** Task to complete **
Provide the number of lines in the records that hold the string "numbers", without any other words.

** Listed entries **
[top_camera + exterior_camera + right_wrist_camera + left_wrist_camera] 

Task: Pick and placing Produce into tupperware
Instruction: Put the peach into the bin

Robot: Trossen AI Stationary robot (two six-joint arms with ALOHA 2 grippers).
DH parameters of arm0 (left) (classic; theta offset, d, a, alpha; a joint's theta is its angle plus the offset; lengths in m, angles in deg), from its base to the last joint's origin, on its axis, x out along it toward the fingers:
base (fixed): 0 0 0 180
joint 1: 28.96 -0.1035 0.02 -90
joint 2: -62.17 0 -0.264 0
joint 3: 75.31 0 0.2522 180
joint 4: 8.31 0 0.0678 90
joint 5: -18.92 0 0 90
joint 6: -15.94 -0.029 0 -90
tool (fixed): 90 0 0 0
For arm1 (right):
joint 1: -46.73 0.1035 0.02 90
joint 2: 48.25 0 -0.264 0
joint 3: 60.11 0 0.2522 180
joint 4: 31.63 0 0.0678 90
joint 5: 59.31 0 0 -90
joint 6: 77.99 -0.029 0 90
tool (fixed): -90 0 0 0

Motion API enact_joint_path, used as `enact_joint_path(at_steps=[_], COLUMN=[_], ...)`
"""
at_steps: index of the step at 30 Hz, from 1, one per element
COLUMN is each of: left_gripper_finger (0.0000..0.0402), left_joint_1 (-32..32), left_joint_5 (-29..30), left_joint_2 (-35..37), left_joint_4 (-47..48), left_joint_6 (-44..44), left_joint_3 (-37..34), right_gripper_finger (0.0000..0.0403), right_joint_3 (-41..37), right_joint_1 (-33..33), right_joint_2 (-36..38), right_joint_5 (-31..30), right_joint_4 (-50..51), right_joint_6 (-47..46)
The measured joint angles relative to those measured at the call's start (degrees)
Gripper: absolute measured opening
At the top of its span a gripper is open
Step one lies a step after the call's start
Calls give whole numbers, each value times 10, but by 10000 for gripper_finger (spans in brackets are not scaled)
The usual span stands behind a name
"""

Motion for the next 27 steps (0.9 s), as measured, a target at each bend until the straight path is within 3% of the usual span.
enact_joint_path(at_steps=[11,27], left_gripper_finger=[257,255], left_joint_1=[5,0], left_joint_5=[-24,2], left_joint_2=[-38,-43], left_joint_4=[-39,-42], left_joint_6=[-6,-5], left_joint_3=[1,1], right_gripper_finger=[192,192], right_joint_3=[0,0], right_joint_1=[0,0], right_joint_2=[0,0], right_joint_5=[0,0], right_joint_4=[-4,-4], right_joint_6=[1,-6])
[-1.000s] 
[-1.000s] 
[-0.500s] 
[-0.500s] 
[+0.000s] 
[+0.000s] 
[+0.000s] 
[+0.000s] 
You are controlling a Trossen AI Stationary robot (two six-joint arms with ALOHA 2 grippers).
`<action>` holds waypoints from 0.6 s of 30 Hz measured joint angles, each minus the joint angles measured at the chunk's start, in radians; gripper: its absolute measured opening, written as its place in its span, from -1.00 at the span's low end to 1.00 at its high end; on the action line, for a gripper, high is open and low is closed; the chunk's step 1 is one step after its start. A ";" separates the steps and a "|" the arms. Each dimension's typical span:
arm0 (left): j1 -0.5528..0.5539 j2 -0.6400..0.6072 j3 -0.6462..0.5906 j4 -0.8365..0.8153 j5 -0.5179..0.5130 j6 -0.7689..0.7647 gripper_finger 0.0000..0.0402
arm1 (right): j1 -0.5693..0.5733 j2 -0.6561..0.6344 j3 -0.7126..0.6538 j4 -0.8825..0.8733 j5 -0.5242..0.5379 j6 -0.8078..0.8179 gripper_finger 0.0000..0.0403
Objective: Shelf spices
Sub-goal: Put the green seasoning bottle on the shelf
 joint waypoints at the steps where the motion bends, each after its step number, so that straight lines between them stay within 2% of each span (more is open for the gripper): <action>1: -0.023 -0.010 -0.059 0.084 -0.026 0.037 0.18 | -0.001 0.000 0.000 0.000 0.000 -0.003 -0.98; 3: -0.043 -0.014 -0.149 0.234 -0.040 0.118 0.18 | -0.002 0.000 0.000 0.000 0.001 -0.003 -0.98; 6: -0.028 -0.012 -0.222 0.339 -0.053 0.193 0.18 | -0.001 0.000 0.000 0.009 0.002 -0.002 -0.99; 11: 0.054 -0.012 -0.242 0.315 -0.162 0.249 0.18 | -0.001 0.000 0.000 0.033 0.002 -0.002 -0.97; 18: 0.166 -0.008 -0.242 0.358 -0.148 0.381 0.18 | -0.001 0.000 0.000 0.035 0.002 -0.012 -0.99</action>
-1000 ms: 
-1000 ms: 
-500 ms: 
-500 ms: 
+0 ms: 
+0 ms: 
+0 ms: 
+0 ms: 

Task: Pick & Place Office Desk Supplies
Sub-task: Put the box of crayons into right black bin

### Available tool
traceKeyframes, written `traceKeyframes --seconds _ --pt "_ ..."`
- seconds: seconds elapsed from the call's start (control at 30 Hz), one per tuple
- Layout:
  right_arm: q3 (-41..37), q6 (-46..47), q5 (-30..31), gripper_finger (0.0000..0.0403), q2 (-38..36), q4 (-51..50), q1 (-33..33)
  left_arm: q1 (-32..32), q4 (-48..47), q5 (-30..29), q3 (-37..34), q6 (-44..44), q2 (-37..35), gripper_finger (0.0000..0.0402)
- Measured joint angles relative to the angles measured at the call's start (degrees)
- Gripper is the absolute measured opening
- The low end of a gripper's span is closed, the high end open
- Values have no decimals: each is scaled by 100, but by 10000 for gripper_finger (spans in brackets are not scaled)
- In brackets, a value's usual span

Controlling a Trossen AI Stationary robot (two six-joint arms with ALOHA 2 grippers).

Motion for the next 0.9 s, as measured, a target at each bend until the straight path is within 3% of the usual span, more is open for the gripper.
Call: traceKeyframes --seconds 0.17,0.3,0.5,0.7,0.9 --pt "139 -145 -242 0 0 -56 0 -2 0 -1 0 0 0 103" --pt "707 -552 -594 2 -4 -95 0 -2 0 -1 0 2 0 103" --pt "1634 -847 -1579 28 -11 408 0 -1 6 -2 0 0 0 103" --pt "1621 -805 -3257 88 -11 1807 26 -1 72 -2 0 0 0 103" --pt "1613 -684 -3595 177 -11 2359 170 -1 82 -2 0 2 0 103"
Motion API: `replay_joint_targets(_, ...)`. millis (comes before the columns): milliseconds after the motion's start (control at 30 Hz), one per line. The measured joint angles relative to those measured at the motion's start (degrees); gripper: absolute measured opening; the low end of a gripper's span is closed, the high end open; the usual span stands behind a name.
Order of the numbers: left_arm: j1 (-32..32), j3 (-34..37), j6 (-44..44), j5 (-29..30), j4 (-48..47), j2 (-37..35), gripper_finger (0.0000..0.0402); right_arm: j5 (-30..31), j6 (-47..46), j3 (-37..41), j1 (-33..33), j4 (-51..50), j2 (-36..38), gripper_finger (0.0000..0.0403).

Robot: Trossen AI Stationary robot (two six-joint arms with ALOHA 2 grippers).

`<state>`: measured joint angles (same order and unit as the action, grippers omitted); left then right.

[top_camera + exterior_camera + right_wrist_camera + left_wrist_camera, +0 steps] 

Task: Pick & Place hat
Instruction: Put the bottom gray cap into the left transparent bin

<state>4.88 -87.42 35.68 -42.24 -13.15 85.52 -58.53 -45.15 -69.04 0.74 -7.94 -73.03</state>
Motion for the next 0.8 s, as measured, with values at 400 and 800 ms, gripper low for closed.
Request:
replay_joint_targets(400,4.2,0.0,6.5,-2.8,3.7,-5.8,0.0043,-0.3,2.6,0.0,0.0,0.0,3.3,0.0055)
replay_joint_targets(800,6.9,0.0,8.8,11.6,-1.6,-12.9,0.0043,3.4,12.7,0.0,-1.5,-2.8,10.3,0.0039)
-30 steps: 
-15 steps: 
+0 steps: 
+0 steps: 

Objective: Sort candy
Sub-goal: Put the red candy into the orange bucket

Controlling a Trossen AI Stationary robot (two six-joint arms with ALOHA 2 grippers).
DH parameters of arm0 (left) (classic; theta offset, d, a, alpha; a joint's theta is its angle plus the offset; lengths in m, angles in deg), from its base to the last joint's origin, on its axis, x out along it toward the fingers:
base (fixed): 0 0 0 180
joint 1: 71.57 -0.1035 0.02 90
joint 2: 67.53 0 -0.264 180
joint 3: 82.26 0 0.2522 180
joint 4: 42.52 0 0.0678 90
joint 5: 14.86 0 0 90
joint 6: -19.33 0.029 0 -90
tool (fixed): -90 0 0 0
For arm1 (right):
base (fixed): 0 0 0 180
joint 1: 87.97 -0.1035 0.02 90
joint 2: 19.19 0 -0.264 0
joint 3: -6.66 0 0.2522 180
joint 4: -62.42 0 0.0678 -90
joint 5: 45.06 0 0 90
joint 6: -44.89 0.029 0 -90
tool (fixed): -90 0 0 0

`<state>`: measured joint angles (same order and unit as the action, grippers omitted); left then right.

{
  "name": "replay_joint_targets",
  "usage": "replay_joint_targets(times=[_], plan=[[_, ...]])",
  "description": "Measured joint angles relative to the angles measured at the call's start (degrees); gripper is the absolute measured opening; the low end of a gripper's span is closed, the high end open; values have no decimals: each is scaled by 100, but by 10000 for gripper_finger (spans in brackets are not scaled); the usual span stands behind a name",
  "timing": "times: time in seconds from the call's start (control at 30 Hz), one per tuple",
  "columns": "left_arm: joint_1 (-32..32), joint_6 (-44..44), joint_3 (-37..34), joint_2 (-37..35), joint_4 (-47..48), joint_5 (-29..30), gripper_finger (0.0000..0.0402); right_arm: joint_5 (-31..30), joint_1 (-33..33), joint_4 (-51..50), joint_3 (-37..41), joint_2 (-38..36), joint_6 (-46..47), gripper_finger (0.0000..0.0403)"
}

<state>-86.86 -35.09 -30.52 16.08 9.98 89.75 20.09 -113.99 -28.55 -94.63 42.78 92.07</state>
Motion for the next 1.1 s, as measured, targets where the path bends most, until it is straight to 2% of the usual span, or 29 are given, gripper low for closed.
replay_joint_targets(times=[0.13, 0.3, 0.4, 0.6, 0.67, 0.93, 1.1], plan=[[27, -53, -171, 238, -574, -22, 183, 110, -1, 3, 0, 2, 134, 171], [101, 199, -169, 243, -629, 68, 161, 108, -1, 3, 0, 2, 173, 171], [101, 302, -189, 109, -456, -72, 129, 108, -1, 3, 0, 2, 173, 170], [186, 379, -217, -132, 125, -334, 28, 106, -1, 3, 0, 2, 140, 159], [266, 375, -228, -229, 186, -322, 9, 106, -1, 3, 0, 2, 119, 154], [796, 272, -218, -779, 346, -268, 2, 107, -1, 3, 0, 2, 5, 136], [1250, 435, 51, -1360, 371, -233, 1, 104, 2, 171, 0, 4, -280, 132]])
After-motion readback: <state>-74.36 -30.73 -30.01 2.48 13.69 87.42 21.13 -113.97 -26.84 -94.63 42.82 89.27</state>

** Exercise answer **
2